Your assignment
Copy out precisely the line that holds "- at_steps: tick" and all the lines following it in the data, up to and including the last one, and no others.

Data extract
+---+

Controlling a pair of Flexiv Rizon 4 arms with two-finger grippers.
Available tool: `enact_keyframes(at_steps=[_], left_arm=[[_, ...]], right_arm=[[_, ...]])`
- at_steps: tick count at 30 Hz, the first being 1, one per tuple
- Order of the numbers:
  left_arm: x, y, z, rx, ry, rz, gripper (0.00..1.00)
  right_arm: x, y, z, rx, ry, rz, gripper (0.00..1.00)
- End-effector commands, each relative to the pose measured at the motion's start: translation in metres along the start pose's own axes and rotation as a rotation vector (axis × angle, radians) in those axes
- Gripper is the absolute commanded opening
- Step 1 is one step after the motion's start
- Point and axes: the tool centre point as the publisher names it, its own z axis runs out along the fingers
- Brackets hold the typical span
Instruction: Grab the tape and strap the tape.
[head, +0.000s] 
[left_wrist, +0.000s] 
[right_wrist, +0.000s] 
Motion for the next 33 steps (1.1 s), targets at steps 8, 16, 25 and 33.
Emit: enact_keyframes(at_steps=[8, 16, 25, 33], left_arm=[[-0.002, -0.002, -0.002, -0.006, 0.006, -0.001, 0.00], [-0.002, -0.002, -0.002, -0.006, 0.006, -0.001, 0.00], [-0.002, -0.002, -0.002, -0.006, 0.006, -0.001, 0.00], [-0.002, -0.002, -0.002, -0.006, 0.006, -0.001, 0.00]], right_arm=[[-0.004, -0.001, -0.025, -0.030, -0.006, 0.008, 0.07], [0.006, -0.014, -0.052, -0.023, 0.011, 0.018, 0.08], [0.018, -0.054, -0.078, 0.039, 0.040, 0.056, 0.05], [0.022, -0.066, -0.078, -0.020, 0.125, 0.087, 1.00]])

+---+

Exercise result
- at_steps: tick count at 30 Hz, the first being 1, one per tuple
- Order of the numbers:
  left_arm: x, y, z, rx, ry, rz, gripper (0.00..1.00)
  right_arm: x, y, z, rx, ry, rz, gripper (0.00..1.00)
- End-effector commands, each relative to the pose measured at the motion's start: translation in metres along the start pose's own axes and rotation as a rotation vector (axis × angle, radians) in those axes
- Gripper is the absolute commanded opening
- Step 1 is one step after the motion's start
- Point and axes: the tool centre point as the publisher names it, its own z axis runs out along the fingers
- Brackets hold the typical span
Instruction: Grab the tape and strap the tape.
[head, +0.000s] 
[left_wrist, +0.000s] 
[right_wrist, +0.000s] 
Motion for the next 33 steps (1.1 s), targets at steps 8, 16, 25 and 33.
Emit: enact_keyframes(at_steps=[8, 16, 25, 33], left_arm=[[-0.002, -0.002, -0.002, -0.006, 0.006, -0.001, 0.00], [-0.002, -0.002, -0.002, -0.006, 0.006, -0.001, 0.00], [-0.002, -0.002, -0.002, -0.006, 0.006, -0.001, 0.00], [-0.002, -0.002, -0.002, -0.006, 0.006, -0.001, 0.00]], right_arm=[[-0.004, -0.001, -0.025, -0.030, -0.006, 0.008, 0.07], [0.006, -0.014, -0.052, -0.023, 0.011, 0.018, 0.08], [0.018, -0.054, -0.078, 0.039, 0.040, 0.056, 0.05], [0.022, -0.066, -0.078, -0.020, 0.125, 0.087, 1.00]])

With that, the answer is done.